## Task instructions
Which lines of the entries below hold the word "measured"? Report each of them.

Records shown Block Start

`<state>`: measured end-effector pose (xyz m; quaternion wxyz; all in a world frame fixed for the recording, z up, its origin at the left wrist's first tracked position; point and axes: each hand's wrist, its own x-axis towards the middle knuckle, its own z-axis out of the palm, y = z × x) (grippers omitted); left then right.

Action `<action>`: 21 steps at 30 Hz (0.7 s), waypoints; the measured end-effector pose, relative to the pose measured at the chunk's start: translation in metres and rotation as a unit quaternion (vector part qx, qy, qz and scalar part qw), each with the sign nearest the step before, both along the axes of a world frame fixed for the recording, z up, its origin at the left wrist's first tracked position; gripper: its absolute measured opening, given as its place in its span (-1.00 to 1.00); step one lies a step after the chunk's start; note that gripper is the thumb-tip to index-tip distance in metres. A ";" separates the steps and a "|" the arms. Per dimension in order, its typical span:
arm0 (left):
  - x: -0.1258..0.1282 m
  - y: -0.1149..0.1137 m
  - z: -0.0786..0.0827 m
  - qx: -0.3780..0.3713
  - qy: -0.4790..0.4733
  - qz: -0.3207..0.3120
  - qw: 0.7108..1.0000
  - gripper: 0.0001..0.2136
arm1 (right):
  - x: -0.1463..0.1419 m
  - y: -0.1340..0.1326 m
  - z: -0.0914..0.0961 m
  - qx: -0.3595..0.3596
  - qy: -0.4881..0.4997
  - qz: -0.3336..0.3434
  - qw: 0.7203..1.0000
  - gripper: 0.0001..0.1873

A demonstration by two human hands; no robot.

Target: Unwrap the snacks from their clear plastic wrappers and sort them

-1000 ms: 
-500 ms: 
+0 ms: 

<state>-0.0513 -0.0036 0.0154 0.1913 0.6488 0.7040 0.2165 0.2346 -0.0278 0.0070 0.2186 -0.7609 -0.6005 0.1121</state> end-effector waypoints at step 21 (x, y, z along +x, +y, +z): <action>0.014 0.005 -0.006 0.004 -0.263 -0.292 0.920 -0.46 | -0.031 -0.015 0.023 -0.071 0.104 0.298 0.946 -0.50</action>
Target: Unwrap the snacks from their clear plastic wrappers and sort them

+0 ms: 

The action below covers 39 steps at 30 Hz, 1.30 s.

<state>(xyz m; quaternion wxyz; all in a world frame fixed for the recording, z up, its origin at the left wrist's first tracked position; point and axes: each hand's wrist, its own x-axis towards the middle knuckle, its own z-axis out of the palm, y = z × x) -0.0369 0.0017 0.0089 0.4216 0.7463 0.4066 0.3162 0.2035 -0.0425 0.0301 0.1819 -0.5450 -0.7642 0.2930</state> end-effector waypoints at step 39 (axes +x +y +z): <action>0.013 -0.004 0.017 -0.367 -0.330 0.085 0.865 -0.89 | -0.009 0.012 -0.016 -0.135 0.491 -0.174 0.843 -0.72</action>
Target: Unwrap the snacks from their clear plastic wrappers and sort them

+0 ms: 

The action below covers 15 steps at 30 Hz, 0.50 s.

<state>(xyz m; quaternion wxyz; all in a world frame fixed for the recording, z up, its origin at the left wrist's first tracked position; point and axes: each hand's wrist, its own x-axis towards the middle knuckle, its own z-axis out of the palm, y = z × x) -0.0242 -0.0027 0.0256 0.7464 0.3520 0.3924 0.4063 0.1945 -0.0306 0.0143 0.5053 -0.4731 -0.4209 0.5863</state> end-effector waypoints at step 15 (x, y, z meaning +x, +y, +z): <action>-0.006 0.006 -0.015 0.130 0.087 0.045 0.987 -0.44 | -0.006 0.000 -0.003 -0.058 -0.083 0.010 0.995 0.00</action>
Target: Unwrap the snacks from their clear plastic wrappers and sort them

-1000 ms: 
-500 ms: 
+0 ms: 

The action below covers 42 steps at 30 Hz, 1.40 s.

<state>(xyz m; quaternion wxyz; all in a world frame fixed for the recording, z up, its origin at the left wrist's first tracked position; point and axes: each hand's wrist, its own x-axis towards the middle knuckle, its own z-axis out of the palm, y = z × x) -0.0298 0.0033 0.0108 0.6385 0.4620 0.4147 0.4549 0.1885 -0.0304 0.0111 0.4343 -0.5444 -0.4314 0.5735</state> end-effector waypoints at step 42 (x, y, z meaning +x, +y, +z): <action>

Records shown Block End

## Written response
`<state>`: measured end-effector pose (xyz m; quaternion wxyz; all in a world frame fixed for the recording, z up, its origin at the left wrist's first tracked position; point and axes: each hand's wrist, its own x-axis towards the middle knuckle, its own z-axis out of the palm, y = z × x) (grippers omitted); left then right.
Action `<action>`: 21 steps at 30 Hz (0.7 s), waypoints; the measured end-effector pose, relative to the pose measured at the chunk's start: translation in metres and rotation as a unit quaternion (vector part qx, qy, qz and scalar part qw), each with the sign nearest the step before, both along the axes of a world frame fixed for the recording, z up, its origin at the left wrist's first tracked position; gripper: its absolute measured opening, given as its place in its span (-1.00 to 1.00); step one lies a step after the chunk's start; note that gripper is the thumb-tip to index-tip distance in metres. A ";" separates the steps and a "|" the arms. Per dimension in order, its typical span:

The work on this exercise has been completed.